Interpréter Cette “musique monde”, on la découvrira avec la création d’Orquoy, page pour grand orchestre dont le titre est un mot quechua signifiant « composer, en tout cas si on le traduit dans nos codes de langage. Il désigne plus précisément l’action d’un intercesseur entre des forces surnaturelles et les hommes, une sorte de chamane. » Dans cette partition se retrouve également la dimension physique qui habite une musique « demandant à l’interprète un puissant investissement corporel », une virtuosité revendiquée qui demeure cependant dans les limites de la jouabilité.

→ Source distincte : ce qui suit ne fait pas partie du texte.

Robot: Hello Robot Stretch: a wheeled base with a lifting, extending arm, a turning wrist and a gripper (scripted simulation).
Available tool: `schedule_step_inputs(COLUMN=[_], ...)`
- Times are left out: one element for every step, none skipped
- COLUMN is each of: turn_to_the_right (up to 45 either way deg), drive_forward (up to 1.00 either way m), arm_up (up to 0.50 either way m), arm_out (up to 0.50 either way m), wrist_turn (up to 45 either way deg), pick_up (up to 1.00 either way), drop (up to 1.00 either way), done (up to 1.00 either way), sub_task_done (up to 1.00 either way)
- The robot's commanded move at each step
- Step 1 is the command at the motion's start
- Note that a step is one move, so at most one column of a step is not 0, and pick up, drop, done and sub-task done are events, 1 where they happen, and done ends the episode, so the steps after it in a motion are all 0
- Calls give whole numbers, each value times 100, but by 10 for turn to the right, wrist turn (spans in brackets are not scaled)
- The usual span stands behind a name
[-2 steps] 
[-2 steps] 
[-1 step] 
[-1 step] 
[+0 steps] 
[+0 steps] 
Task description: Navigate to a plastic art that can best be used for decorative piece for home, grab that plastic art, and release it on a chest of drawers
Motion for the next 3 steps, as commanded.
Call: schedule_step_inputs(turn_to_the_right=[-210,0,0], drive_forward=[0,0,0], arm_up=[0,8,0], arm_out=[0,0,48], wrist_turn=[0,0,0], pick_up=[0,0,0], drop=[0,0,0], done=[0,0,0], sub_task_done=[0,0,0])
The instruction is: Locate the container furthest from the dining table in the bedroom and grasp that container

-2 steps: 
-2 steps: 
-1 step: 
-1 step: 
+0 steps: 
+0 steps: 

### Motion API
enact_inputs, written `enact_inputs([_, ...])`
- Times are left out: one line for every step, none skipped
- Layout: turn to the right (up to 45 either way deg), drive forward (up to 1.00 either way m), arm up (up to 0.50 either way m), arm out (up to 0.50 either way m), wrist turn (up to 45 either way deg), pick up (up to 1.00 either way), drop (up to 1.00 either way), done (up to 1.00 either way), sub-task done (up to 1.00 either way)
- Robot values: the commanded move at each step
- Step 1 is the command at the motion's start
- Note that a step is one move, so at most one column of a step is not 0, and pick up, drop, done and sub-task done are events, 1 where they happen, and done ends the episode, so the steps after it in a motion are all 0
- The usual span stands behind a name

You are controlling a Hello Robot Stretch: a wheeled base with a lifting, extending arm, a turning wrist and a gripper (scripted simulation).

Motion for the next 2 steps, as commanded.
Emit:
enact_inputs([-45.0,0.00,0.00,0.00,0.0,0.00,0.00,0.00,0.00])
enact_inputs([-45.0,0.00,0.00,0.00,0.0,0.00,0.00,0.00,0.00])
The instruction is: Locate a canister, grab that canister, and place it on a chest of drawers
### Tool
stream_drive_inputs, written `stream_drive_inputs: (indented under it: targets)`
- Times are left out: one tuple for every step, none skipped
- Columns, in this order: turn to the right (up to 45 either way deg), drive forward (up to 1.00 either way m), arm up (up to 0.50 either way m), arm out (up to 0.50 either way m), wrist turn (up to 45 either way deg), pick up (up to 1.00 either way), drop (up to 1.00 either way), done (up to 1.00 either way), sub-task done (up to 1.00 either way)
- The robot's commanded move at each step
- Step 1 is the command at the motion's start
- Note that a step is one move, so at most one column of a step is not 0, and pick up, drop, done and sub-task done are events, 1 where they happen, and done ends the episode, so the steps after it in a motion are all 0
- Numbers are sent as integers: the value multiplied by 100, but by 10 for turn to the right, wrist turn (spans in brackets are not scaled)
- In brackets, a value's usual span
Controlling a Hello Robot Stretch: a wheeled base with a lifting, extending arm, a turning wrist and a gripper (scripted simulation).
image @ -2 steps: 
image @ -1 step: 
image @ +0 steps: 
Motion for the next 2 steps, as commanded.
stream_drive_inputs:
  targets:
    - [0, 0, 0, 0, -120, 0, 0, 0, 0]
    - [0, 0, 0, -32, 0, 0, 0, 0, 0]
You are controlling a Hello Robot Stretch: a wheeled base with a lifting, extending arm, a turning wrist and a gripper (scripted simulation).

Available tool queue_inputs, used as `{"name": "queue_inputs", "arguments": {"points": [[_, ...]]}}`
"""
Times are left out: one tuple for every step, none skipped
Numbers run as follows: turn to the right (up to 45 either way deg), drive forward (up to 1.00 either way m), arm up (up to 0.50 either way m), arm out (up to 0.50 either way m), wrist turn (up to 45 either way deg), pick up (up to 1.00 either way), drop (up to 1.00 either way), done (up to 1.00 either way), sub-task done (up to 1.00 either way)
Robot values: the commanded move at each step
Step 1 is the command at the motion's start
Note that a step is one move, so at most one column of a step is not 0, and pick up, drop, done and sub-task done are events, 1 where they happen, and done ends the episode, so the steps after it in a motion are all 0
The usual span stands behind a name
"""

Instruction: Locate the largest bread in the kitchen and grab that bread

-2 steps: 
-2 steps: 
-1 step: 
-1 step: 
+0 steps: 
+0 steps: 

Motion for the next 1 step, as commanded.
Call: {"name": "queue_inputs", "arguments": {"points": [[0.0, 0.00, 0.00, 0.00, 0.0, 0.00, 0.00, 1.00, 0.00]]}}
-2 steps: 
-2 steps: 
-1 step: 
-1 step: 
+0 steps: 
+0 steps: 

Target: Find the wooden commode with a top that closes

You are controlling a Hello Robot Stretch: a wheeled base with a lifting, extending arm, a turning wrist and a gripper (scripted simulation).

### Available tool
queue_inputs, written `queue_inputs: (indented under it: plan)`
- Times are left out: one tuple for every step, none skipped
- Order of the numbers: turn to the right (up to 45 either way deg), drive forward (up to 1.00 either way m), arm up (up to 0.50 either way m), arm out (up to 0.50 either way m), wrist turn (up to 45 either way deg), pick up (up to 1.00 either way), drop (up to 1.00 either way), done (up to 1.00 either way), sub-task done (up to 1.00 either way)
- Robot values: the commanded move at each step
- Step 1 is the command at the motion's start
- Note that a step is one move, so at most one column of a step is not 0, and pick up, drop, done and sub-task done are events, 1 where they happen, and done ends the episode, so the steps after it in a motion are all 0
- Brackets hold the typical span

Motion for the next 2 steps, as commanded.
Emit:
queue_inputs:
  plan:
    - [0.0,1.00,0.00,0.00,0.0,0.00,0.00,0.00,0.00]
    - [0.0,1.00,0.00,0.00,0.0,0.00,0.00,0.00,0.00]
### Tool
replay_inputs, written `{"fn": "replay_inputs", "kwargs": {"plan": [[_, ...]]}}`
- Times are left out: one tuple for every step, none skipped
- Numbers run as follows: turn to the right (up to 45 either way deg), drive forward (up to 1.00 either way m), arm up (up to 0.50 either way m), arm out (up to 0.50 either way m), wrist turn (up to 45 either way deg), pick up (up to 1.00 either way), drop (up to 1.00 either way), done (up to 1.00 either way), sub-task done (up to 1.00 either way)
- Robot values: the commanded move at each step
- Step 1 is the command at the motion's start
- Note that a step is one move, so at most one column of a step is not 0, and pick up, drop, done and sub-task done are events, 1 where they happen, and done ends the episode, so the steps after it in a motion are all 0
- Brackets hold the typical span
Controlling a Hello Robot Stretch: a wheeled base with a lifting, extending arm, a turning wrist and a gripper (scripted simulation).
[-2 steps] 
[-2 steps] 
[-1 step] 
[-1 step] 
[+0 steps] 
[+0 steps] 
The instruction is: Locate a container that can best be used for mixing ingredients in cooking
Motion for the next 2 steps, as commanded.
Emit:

Également pianiste, Thierry Pécou est familier de cette promenade sur le fil du rasoir… Une “double casquette” où le même homme accomplit le geste créateur et sa concrétisation instrumentale, s’inscrivant dans une tradition, « un rapport très normal à la musique jusqu’au milieu du vingtième siècle, où les deux activités se séparent ». C’est pour cela qu’il joue dans des formations qu’il a créées, Zellig tout d’abord (fondé en 1998, il en est directeur artistique jusqu’en 2009) en référence au film de Woody Allen mettant en scène un “personnage caméléon” se laissant imprégner par son environnement immédiat. Lui a succédé l’ensemble Variances, « plate-forme entre création contemporaine et musiques de l’oralité » que l’on entendra à Metz dans un programme intitulé Cri selon cri – Cry by cry, un « portrait croisé de deux compositeurs-interprètes, de deux continents sonores », celui de l’Américaine Lisa Bielawa et de Thierry Pécou avec ses Machines désirantes (2009), pièce pour une fois non identifiée territorialement et spatialement. Une autre escapade aux confins de ce Folklore imaginaire, mais toujours le fruit d’un « processus de translation du vécu du voyage vers la partition ».